EXERCISE PROMPT:
Would you give the entries below again in full, exactly as they stand?

Stored data:
•••••

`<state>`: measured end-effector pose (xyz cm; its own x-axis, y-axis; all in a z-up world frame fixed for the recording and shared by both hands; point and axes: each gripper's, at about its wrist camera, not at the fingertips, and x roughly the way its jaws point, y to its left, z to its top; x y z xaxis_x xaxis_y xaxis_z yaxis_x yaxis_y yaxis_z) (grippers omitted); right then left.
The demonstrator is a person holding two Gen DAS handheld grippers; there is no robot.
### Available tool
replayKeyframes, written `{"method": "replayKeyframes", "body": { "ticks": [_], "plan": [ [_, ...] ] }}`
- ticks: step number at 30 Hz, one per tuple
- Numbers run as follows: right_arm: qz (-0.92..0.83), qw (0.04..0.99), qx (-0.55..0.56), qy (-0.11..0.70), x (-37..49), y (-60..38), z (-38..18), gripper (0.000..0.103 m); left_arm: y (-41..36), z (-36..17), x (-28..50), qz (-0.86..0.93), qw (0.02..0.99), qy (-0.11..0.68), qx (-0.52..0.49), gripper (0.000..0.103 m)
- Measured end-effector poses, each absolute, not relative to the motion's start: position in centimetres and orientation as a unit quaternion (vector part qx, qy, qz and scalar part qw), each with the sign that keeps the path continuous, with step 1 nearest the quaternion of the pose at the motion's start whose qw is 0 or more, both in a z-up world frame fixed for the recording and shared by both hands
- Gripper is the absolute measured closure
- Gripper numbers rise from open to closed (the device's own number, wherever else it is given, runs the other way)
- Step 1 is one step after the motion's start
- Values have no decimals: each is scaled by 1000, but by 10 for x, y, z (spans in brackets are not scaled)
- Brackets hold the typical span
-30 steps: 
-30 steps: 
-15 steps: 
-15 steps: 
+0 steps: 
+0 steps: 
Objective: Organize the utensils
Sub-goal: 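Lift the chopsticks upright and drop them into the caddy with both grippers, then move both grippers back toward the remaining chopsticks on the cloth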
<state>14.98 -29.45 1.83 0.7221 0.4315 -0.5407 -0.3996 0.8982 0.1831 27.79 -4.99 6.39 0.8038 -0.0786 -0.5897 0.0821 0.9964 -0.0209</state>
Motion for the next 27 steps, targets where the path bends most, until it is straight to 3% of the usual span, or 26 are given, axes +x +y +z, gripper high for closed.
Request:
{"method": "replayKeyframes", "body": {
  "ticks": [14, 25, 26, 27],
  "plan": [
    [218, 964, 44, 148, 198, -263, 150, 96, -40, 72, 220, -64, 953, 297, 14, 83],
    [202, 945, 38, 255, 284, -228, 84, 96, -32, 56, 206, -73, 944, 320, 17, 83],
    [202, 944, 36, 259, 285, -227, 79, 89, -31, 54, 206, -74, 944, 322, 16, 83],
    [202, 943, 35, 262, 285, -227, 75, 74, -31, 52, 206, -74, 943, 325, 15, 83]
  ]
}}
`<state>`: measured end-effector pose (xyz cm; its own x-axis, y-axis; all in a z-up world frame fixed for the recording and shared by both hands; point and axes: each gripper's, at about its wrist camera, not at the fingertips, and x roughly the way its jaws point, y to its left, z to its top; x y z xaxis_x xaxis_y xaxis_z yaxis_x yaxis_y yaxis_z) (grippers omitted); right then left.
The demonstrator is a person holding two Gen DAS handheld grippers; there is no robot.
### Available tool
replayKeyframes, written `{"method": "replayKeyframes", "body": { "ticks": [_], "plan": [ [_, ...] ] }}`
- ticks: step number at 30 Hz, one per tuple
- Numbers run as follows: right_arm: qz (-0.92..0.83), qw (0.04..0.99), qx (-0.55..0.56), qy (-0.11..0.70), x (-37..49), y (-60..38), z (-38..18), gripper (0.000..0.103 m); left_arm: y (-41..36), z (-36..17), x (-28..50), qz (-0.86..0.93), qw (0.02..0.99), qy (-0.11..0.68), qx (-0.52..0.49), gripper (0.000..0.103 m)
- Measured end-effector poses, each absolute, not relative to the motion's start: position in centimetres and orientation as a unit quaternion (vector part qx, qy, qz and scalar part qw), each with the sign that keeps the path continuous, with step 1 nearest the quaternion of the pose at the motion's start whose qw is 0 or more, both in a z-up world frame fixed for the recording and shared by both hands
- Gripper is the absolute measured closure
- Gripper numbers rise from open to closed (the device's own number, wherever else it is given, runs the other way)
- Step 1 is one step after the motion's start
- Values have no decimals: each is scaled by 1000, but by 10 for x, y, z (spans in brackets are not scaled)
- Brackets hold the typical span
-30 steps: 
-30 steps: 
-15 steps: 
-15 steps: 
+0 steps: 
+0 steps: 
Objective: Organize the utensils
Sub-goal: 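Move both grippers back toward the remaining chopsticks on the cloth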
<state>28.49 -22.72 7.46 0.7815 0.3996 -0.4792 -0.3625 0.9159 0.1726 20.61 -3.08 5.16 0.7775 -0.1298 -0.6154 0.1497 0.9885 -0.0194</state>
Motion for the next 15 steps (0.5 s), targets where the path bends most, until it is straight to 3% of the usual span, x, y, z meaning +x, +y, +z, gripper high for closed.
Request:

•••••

SOLUTION FOR THIS TASK:
`<state>`: measured end-effector pose (xyz cm; its own x-axis, y-axis; all in a z-up world frame fixed for the recording and shared by both hands; point and axes: each gripper's, at about its wrist camera, not at the fingertips, and x roughly the way its jaws point, y to its left, z to its top; x y z xaxis_x xaxis_y xaxis_z yaxis_x yaxis_y yaxis_z) (grippers omitted); right then left.
The demonstrator is a person holding two Gen DAS handheld grippers; there is no robot.
### Available tool
replayKeyframes, written `{"method": "replayKeyframes", "body": { "ticks": [_], "plan": [ [_, ...] ] }}`
- ticks: step number at 30 Hz, one per tuple
- Numbers run as follows: right_arm: qz (-0.92..0.83), qw (0.04..0.99), qx (-0.55..0.56), qy (-0.11..0.70), x (-37..49), y (-60..38), z (-38..18), gripper (0.000..0.103 m); left_arm: y (-41..36), z (-36..17), x (-28..50), qz (-0.86..0.93), qw (0.02..0.99), qy (-0.11..0.68), qx (-0.52..0.49), gripper (0.000..0.103 m)
- Measured end-effector poses, each absolute, not relative to the motion's start: position in centimetres and orientation as a unit quaternion (vector part qx, qy, qz and scalar part qw), each with the sign that keeps the path continuous, with step 1 nearest the quaternion of the pose at the motion's start whose qw is 0 or more, both in a z-up world frame fixed for the recording and shared by both hands
- Gripper is the absolute measured closure
- Gripper numbers rise from open to closed (the device's own number, wherever else it is given, runs the other way)
- Step 1 is one step after the motion's start
- Values have no decimals: each is scaled by 1000, but by 10 for x, y, z (spans in brackets are not scaled)
- Brackets hold the typical span
-30 steps: 
-30 steps: 
-15 steps: 
-15 steps: 
+0 steps: 
+0 steps: 
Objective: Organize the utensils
Sub-goal: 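Lift the chopsticks upright and drop them into the caddy with both grippers, then move both grippers back toward the remaining chopsticks on the cloth
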<state>14.98 -29.45 1.83 0.7221 0.4315 -0.5407 -0.3996 0.8982 0.1831 27.79 -4.99 6.39 0.8038 -0.0786 -0.5897 0.0821 0.9964 -0.0209</state>
Motion for the next 27 steps, targets where the path bends most, until it is straight to 3% of the usual span, or 26 are given, axes +x +y +z, gripper high for closed.
Request:
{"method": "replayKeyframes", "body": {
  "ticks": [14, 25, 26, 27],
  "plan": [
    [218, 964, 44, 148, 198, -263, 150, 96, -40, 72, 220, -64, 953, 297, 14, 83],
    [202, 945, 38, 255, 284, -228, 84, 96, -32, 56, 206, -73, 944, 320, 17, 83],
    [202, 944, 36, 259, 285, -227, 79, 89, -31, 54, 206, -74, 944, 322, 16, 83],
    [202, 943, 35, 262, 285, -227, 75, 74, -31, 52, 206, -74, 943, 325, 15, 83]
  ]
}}
`<state>`: measured end-effector pose (xyz cm; its own x-axis, y-axis; all in a z-up world frame fixed for the recording and shared by both hands; point and axes: each gripper's, at about its wrist camera, not at the fingertips, and x roughly the way its jaws point, y to its left, z to its top; x y z xaxis_x xaxis_y xaxis_z yaxis_x yaxis_y yaxis_z) (grippers omitted); right then left.
The demonstrator is a person holding two Gen DAS handheld grippers; there is no robot.
### Available tool
replayKeyframes, written `{"method": "replayKeyframes", "body": { "ticks": [_], "plan": [ [_, ...] ] }}`
- ticks: step number at 30 Hz, one per tuple
- Numbers run as follows: right_arm: qz (-0.92..0.83), qw (0.04..0.99), qx (-0.55..0.56), qy (-0.11..0.70), x (-37..49), y (-60..38), z (-38..18), gripper (0.000..0.103 m); left_arm: y (-41..36), z (-36..17), x (-28..50), qz (-0.86..0.93), qw (0.02..0.99), qy (-0.11..0.68), qx (-0.52..0.49), gripper (0.000..0.103 m)
- Measured end-effector poses, each absolute, not relative to the motion's start: position in centimetres and orientation as a unit quaternion (vector part qx, qy, qz and scalar part qw), each with the sign that keeps the path continuous, with step 1 nearest the quaternion of the pose at the motion's start whose qw is 0 or more, both in a z-up world frame fixed for the recording and shared by both hands
- Gripper is the absolute measured closure
- Gripper numbers rise from open to closed (the device's own number, wherever else it is given, runs the other way)
- Step 1 is one step after the motion's start
- Values have no decimals: each is scaled by 1000, but by 10 for x, y, z (spans in brackets are not scaled)
- Brackets hold the typical span
-30 steps: 
-30 steps: 
-15 steps: 
-15 steps: 
+0 steps: 
+0 steps: 
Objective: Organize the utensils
Sub-goal: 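Move both grippers back toward the remaining chopsticks on the cloth
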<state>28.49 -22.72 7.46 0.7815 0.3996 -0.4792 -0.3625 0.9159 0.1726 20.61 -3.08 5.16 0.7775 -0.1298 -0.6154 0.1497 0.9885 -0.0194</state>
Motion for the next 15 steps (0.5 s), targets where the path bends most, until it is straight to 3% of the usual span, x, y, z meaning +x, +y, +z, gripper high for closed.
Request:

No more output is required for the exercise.